Arbitrage equilibrium and the emergence of universal microstructure in deep neural networks

TL;DR

This paper introduces a game-theoretic framework called statistical teleodynamics to explain the microstructure of deep neural networks, revealing universal properties like arbitrage equilibrium and lognormal weight distributions supported by empirical data.

Contribution

It presents a novel game-theoretic approach to understanding neural microstructure, identifying arbitrage equilibrium and universal distributions as key features.

Findings

Neural microstructure exhibits arbitrage equilibrium with equal effective utility.

Connection weights and outputs follow lognormal distributions in trained networks.

Empirical data from seven large-scale networks support the theoretical predictions.

Abstract

Despite the stunning progress recently in large-scale deep neural network applications, our understanding of their microstructure, 'energy' functions, and optimal design remains incomplete.

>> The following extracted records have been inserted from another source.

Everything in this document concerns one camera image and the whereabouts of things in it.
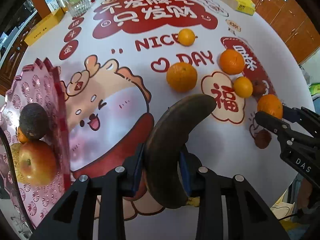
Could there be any orange tangerine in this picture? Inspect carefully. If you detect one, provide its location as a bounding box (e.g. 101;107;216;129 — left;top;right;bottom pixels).
166;62;197;93
257;94;283;119
219;49;245;75
17;127;29;144

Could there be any red apple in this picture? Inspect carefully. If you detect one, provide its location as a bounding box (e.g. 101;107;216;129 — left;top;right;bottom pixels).
18;140;57;186

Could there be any small yellow tangerine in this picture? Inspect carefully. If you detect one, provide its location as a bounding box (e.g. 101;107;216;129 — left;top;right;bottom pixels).
177;28;196;47
233;76;253;98

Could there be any yellow speckled pear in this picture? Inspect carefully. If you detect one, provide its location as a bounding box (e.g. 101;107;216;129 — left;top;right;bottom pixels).
10;143;25;183

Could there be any dark green avocado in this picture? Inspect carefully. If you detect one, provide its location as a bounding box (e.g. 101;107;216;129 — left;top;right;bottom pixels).
19;103;49;140

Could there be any overripe brown banana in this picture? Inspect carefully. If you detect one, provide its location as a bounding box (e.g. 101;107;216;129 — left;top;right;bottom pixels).
144;94;216;209

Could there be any small red lychee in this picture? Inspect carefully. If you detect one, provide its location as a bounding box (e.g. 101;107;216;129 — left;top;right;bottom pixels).
252;80;266;98

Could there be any yellow tissue pack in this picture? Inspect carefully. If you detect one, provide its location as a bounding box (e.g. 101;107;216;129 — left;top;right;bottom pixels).
221;0;255;16

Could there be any pink plastic fruit bowl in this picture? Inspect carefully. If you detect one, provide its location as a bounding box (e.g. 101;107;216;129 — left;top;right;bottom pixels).
1;59;71;229

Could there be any yellow tin box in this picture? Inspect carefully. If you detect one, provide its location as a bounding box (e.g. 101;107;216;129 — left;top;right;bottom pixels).
24;8;65;46

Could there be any clear drinking glass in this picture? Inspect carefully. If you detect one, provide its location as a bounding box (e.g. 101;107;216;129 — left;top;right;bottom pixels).
66;0;91;17

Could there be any small metal tin can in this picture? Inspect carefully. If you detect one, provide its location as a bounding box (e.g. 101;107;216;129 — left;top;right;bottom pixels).
56;0;68;13

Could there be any white blue card box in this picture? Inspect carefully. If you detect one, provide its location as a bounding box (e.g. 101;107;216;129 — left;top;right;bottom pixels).
44;0;60;12

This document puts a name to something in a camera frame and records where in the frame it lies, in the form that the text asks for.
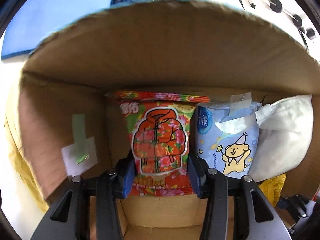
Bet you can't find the yellow wrinkled cloth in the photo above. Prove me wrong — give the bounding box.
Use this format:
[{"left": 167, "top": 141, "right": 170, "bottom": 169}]
[{"left": 4, "top": 115, "right": 49, "bottom": 213}]

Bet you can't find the brown cardboard box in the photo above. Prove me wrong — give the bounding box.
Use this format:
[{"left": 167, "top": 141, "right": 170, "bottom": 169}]
[{"left": 18, "top": 1, "right": 319, "bottom": 239}]

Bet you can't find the blue cartoon tissue pack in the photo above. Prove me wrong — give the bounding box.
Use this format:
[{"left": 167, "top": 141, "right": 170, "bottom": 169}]
[{"left": 195, "top": 93, "right": 261, "bottom": 179}]

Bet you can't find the white plastic pillow bag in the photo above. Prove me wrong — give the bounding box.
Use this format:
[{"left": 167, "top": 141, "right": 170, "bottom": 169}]
[{"left": 248, "top": 95, "right": 313, "bottom": 182}]

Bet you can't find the black dumbbell barbell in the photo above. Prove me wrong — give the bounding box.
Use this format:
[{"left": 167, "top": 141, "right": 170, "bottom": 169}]
[{"left": 254, "top": 0, "right": 319, "bottom": 43}]

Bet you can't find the yellow snack bag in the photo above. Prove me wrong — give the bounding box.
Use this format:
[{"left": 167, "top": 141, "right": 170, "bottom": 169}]
[{"left": 258, "top": 174, "right": 286, "bottom": 207}]

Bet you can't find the red floral snack bag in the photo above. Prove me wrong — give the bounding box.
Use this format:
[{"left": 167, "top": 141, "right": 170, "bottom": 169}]
[{"left": 107, "top": 91, "right": 209, "bottom": 197}]

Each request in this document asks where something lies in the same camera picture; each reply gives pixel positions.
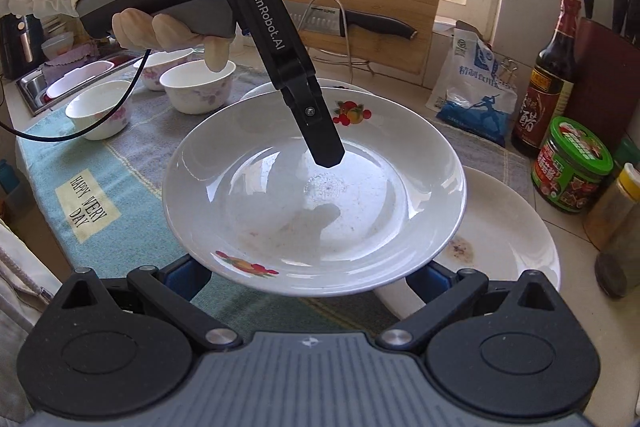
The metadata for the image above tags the plate with food stain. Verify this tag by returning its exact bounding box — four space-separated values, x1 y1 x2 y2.
374 164 562 321

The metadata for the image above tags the floral white bowl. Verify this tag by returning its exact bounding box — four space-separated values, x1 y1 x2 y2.
65 80 132 141
160 60 236 115

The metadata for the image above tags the large white plate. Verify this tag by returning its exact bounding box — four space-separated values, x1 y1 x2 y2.
162 89 468 297

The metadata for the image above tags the santoku kitchen knife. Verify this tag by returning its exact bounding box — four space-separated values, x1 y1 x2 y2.
284 0 418 40

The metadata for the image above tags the empty clear glass bottle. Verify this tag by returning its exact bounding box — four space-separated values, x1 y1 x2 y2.
594 205 640 299

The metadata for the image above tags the yellow lid spice jar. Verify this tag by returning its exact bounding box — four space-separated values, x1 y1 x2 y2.
584 162 640 251

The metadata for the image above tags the green lid mushroom sauce jar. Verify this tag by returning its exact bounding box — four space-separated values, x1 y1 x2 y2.
532 116 613 213

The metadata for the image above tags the blue white salt bag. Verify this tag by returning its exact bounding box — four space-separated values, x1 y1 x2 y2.
426 28 518 146

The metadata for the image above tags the white plastic colander basket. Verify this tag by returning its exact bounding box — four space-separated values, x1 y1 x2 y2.
44 61 115 101

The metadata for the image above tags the dark vinegar bottle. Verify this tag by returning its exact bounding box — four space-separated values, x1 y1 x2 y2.
511 0 582 158

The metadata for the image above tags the green lid spice jar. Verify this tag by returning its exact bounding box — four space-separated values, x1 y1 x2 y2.
613 136 640 171

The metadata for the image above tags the black air fryer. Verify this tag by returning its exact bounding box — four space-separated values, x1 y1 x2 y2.
1 14 44 80

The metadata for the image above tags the dark red knife block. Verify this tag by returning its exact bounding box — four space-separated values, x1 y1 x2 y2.
565 0 639 150

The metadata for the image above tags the metal wire stand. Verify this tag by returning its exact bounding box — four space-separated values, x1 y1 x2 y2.
301 0 376 84

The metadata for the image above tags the black cable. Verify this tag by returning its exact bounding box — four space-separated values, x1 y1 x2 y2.
0 48 153 143

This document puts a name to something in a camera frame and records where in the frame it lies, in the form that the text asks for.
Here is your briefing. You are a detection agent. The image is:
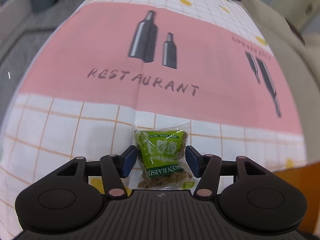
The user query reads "green raisin snack bag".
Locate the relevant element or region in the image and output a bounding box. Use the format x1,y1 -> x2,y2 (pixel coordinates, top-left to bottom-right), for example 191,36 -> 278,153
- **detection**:
134,123 -> 196,190

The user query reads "orange storage box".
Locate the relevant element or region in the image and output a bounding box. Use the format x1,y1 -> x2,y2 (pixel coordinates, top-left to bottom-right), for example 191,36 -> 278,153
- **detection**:
275,162 -> 320,238

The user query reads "beige sofa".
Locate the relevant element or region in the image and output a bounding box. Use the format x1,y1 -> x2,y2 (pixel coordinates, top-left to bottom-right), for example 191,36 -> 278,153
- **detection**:
240,0 -> 319,163

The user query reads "pink white patterned tablecloth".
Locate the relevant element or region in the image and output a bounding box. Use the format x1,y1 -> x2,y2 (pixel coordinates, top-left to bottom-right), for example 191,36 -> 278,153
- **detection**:
1,0 -> 307,239

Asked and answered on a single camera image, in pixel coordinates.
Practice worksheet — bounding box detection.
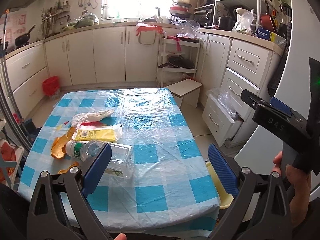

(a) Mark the small orange peel piece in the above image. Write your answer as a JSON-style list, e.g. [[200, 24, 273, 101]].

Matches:
[[57, 161, 79, 174]]

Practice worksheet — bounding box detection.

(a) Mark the large orange peel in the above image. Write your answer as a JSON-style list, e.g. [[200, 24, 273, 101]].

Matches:
[[50, 127, 76, 159]]

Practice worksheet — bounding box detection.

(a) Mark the clear plastic water bottle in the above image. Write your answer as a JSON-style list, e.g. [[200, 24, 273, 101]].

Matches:
[[64, 139, 134, 179]]

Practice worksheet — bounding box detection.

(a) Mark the yellow snack wrapper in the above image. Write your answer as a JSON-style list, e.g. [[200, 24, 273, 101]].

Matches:
[[72, 125, 123, 142]]

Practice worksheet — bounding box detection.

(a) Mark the yellow plastic trash bucket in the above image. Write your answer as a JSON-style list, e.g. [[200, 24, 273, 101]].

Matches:
[[206, 161, 234, 210]]

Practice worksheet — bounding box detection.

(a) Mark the red lined trash basket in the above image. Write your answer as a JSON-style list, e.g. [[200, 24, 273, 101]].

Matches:
[[42, 76, 60, 100]]

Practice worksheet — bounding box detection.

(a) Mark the person's right hand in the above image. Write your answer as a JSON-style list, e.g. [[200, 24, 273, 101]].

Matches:
[[285, 164, 311, 228]]

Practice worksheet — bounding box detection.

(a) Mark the open bottom drawer with bags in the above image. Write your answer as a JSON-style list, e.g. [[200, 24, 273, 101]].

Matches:
[[202, 88, 243, 147]]

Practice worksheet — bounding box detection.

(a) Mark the small white step stool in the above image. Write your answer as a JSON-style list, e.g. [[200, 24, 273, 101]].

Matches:
[[166, 79, 202, 108]]

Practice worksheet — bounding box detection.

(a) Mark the white bag on counter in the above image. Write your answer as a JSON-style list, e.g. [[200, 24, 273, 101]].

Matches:
[[232, 10, 255, 36]]

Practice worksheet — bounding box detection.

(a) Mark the dark wok on trolley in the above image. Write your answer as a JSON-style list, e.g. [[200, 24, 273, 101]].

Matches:
[[158, 55, 195, 69]]

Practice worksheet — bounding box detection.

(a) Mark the white narrow storage trolley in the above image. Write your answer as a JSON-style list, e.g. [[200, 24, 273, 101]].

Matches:
[[157, 31, 201, 87]]

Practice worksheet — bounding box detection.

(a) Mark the blue checkered plastic tablecloth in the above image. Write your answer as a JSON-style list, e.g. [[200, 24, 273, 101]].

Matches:
[[18, 88, 220, 239]]

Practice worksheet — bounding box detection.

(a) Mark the clear plastic bag on trolley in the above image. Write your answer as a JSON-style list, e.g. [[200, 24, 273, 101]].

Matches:
[[171, 16, 200, 38]]

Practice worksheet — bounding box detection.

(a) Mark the red bag on cabinet hanger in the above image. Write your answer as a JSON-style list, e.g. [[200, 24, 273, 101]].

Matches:
[[136, 23, 163, 36]]

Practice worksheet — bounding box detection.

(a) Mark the black frying pan on stove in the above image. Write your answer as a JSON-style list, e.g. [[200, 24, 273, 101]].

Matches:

Here, we present a new game-theoretic framework, called statistical teleodynamics, that reveals important insights into these key properties. The optimally robust design of such networks inherently involves computational benefit-cost trade-offs that are not adequately captured by physics-inspired models. These trade-offs occur as neurons and connections compete to increase their effective utilities under resource constraints during training. In a fully trained network, this results in a state of arbitrage equilibrium, where all neurons in a given layer have the same effective utility, and all connections to a given layer have the same effective utility. The equilibrium is characterized by the emergence of two lognormal distributions of connection weights and neuronal output as the universal microstructure of large deep neural networks. We call such a network the Jaynes Machine. Our theoretical predictions are shown to be supported by empirical data from seven large-scale deep neural networks. We also show that the Hopfield network and the Boltzmann Machine are the same special case of the Jaynes Machine.